Should Taylor Swift's “Tortured Poets Section” contain an apostrophe?

When Taylor Swift announced at the Grammy Awards that the title of her new album would be “Tortured Poets Oath,” what was your reaction?

Maybe it was: “Oh my God! Her first new album in over a year. I can't wait!”

It might have been something like this: “Ho-hum. I'd rather listen to Shostakovich/Metallica/Baby Shark.”

Or it could have been:

“Shouldn't there be an apostrophe in this title?”

Yes, many people, upon hearing the biggest music trailer of the year, started thinking about diacritics and then talking about it on social media.

“I ruined this album version for my students by making it a lesson about using the apostrophe.” Erin Weinbergan instructor in the Department of English, Theater, Film and Media at the University of Manitoba, wrote on X. (Others have seen via RedditAnd TikTok and other places.)

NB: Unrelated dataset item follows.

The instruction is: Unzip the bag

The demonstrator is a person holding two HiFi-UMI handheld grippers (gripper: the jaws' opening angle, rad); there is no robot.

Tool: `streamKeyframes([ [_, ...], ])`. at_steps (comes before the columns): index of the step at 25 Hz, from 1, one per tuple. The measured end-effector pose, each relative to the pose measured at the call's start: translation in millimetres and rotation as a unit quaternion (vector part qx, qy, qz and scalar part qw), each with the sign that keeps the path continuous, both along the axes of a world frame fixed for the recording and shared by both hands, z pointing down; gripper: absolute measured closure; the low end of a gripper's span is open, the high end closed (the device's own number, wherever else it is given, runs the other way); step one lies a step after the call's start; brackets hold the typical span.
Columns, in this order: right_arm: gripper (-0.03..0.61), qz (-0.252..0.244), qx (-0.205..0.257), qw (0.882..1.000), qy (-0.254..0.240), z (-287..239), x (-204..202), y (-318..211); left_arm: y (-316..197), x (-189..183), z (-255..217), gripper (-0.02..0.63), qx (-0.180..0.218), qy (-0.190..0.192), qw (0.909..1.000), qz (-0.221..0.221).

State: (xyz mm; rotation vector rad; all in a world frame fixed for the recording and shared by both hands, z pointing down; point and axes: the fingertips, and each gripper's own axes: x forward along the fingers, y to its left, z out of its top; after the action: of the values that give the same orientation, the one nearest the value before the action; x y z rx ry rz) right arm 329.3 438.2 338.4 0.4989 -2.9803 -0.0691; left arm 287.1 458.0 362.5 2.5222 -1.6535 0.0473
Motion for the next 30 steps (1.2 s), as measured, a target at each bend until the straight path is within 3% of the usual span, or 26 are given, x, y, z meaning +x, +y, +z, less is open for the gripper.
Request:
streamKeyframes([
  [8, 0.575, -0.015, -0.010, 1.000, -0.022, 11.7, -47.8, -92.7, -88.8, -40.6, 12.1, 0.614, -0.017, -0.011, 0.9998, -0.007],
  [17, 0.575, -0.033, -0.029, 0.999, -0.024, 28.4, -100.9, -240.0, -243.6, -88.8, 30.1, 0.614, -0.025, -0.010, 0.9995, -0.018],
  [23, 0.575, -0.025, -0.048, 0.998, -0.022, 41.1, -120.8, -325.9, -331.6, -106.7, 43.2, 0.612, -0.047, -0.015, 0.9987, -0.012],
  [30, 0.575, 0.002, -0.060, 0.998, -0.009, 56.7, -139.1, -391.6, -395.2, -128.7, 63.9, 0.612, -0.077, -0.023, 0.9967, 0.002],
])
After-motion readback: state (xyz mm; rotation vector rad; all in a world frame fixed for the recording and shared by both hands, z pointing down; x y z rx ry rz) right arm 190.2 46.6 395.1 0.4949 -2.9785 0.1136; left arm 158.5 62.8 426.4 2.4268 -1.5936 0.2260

If you insist on adding an apostrophe, there are two possible places. It could be before the letter “S”: the Tortured Poets Section. This means that the section belongs to only one poet.

“Is it a section dedicated to just one tortured poet, where they can sit alone and write tortured poetry?” Weinberg asked.

Or after the letter S: the section of tortured poets, which includes many poets. “A dedicated section where all the tormented poets can inspire together?” Weinberg asked.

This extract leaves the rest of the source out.